L’ancien maire d’Espelette a tenu à assurer les troupes d’une victoire certaine, rappelant que toute cette agitation a comme origine et comme objectif "l’amour des habitants pour leur pays". Juliette Bergouignan, au nom de l’association de soutien à Laborantza Ganbara a pour sa part rappelé l’enjeu de la Chambre d’Agriculture du Pays Basque qui répond aux intérêts des producteurs, des consommateurs et à l’ensemble du développement économique de tout un pays.
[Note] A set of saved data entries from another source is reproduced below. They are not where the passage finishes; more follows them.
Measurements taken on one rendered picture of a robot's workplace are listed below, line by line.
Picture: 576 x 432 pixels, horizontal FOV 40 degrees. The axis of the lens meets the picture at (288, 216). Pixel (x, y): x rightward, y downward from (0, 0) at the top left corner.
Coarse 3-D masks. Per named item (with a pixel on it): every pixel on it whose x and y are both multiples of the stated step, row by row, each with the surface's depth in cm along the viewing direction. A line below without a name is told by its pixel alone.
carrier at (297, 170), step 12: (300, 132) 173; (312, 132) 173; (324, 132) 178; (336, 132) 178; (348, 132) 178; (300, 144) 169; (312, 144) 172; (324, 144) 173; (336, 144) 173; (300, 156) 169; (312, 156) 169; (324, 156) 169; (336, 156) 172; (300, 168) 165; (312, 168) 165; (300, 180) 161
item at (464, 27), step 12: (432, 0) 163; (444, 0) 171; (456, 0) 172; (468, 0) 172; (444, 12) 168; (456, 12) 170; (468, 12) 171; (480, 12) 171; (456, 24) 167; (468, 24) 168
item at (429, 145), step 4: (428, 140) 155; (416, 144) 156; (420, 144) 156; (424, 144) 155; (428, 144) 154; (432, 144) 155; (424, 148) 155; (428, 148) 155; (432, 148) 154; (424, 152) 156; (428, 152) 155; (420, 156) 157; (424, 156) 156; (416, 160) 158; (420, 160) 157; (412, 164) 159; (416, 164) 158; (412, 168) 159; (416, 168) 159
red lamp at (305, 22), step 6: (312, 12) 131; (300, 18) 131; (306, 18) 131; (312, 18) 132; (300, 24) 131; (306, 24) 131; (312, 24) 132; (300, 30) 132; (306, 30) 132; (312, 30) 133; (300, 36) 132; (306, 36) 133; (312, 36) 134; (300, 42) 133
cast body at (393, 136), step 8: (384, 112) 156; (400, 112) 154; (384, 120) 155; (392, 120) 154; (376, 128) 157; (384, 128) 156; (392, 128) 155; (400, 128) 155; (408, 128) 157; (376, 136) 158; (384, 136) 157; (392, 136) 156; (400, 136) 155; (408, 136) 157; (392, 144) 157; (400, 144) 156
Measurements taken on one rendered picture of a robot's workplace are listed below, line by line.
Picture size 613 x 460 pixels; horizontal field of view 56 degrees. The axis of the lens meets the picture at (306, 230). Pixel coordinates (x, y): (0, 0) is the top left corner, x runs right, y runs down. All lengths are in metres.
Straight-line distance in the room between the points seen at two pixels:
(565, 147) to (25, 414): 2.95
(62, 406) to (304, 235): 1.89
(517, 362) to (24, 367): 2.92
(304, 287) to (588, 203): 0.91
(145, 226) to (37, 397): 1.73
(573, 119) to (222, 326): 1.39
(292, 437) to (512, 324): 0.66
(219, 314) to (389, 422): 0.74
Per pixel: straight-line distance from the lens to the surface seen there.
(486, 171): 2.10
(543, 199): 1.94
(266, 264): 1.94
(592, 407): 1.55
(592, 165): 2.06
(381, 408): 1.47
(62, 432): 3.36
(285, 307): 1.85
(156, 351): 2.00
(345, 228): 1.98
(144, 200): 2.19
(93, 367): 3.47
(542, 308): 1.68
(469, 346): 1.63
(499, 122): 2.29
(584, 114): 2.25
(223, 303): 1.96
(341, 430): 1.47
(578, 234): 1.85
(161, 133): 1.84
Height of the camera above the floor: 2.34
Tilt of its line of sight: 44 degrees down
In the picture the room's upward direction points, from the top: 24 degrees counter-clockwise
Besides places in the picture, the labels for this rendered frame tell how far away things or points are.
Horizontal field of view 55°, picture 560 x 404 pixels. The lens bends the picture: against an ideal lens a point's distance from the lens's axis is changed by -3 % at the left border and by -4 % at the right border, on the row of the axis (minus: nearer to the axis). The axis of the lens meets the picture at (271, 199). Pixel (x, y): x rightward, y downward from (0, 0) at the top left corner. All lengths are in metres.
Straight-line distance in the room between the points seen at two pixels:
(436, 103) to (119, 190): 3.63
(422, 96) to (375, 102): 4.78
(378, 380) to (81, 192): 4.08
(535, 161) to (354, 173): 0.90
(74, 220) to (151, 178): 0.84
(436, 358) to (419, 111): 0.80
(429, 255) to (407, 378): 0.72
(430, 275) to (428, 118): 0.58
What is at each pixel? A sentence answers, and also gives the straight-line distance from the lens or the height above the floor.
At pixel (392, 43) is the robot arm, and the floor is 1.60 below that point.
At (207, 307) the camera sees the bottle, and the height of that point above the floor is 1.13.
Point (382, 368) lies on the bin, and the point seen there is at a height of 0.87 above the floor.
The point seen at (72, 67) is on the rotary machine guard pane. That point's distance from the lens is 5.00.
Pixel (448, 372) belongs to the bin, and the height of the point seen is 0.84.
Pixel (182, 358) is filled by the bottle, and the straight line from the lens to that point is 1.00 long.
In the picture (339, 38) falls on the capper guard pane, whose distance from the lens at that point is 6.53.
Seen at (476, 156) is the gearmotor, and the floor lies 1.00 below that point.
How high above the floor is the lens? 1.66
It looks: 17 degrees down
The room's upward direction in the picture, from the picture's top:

Michel Berhocoirigoin a pour sa part rappelé toutes les entraves que Laborantza Ganbara a connues depuis sa naissance, estimant que cela démontre qu’ils sont dans "le droit chemin", encourageant tous ceux soucieux d’une agriculture durable et ceux favorables à des institutions propres au Pays Basque à soutenir Laborantza Ganbara. Le président de la Ganbara a accusé directement le Préfet des Pyrénées-Atlantiques d’être le coordonnateur de toutes les pressions qui visent à rendre difficile le travail de l’association et à la priver des ressources de l’Europe, de la Région ou des différents organismes de l’Etat. Une pression que le Préfet mènerait, selon Berhocoirigoin, avec la complicité de Jean-Jacques Lasserre président du Conseil Général des Pyrénées-Atlantiques et de Jean-Michel Anxolabehere président de la Chambre d’Agriculture des Pyrénées-Atlantiques.